In his oration of Apr. 10, 1343, the pope declared that he had never read a more shockingly heretical book than the Defensor pacis, while Flacius, on the other hand, in his Catalogus testium, says that among the older (i.e., pre-Reformation) works there is no more sound, scholarly, bold and pious book against the papal power. The work as a whole may be divided into two parts, the first book developing, on an Aristotelian basis, the political theory, and the second dealing with the constitution of the Church, the relations of which to the State are finally discussed. For his age, Marsilius is strikingly bold and sharp-sighted, far surpassing his forerunners Dante, Johannes Parisius, etc. In abstract politics he lays down the aphorism that the sovereignty of the people, or a majority of them; is the source of all power. In spiritual things he affirms the validity of the New Testament as law, but says that it is to be enforced only by internal means, not by temporal punishment. Speaking of dignities in the Church, he deduces from the New Testament and Jerome the assertion that bishops and presbyters were originally the same, and derives the later episcopal power from human convention, denying also that one bishop surpasses another by any divine right. He vehemently combats the claim of the hierarchy to withdraw all its property and its followers from secular jurisdiction, and asserts the right of the "human legislator" to use wholly or in part such temporal possessions as are over what the Church needs for divine worship, the support of the clergy, and the necessities of the poor. He looks for reformation of the ills of the time from councils and synods consisting of bishops, priests, and faithful laymen, and called by the secular authority.
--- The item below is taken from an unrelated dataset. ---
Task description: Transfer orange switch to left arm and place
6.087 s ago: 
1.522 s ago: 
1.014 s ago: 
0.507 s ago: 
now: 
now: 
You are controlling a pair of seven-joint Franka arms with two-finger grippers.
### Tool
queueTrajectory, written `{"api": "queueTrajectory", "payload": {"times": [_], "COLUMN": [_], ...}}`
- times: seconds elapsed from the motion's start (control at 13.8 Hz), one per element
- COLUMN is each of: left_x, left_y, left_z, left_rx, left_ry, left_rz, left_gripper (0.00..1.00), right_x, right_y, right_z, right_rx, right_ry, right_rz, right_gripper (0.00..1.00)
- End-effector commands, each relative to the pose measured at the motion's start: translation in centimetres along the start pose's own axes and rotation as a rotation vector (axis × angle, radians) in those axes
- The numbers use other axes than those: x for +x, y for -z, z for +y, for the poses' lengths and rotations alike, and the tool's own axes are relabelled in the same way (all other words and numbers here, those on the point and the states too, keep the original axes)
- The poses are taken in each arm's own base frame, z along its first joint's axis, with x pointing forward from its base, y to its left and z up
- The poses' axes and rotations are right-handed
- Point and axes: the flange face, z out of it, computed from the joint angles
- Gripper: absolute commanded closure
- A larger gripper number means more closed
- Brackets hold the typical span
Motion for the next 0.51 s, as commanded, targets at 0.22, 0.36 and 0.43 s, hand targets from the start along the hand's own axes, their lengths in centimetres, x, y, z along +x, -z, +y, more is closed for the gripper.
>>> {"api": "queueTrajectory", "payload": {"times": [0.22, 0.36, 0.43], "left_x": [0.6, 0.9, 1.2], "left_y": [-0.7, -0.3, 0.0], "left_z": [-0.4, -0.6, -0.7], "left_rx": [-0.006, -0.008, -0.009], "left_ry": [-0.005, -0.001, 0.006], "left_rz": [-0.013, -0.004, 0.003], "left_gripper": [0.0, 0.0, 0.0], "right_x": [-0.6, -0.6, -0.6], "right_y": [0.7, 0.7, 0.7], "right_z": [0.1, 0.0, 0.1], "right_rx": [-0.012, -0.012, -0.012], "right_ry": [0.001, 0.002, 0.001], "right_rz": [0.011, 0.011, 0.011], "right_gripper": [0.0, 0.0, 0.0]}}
These remarkable conclusions, though proceeding rather from Aristotelian reasoning than, as in Luther's case, from pious instinct, are impor tant features of the preparation for the Reformation.

(F. Sander.)

Bibliography: Apparently the editio princeps of the Defensor was Basel, 1522. Subsequent editions were Frankfort, 1592, 1692; Heidelberg, 1599, 1612; and also in M. Goldast, Monarchia, ii. 154-312, Frankfort, 1614. An Eng. transl. is by Wyllyam Marshall, London, 1553. Consult: P. E. Meyer , Étude sur Marsile de Padoue, Paris, 1870; G. Lechler, Johann von Wiclif und die Vorgeschichte der Reformation, Leipsic, 1873; S. Riezler, Die litterarischen Widersacher der Päpste, ib. 1874; C. Müller, Der Kampf Ludwigs des Baiern mit der römischen Kurie, 2 vols., Tübingen, 1879-1880; B. Labanca, Marsilio da Padova, Padua, 1882; Vatikanische Akten zur deutschen Geschichte in der Zeit Kaiser Ludwig des Bayern, Innsbruck, 1891; Pastor, Popes, i. 76-81, 86, 159, 178; Neander, Christian Church, v. 25-35, 38, 93, 147, consult index for other references; KL, viii. 908-911.